Once all of the shading and highlighting is complete, let it dry well before applying a thin coat of the Matte Medium to the entire surface.
LETTERING
On The Palette: Carbon Black, Asphaltum, Titanium White. Trace and transfer the lettering to the surface using
grey graphite.
The lettering is painted using my #2 rigger. So let me explain why I use this brush instead of a liner for this kind of lettering.
Liner brushes are, for all intents and purposes, a very long round brush. They are designed to come to a fine sharp point, when you press down on the loaded brush the end of the bristle forms a curved chisel edge. A rigger is built like
a flat brush and when you press down on the loaded brush, produces a straight chisel edge like a flat brush. This allows you to utilize the brush much like a nib on a calligraphy pen. It makes for beautifully smooth and clean lines on lettering.

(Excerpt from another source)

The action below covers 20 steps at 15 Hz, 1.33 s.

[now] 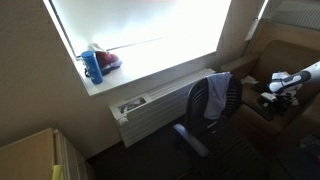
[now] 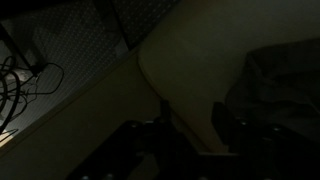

Load the brush with thinned Carbon Black, press the brush down on the palette to form the flat chisel edge and then turn that edge to a 45 degree angle and begin painting in your lettering. The fine chisel edge will allow you to form those thin lines and when you press down, the brush will open up to paint those lovely wider areas. A little practice is all it takes to paint good lettering and the key is in keeping everything nice and straight. You should be able to pull each segment of each letter in one stroke. I recommend that
you practice on some cardstock first before moving to your surface, but if you don’t, remember that you sealed the surface before this step so if you goof, just wipe off the paint with a Q-tip and try again. The painting below is safe!
FINISHING
To add the final touches to this piece, use the gel pen to add a scribbly outline to the floral motif. It should look a little sketchy and irregular. Let the ink dry. Lightly spatter the whole piece with thinned Asphaltum, then thinned Carbon Black and again with thinned Titanium White. Let all of this dry before applying two or three light coats of the DecoArt Matte Spray.
I finished mine by basecoating the inside to the match the outside. Leaving the inside of the top just black, I transferred the lettering to the top lid and painted the lettering using Titanium White. Once it was all dry, I sprayed the inside with two light coats of the Matte Spray.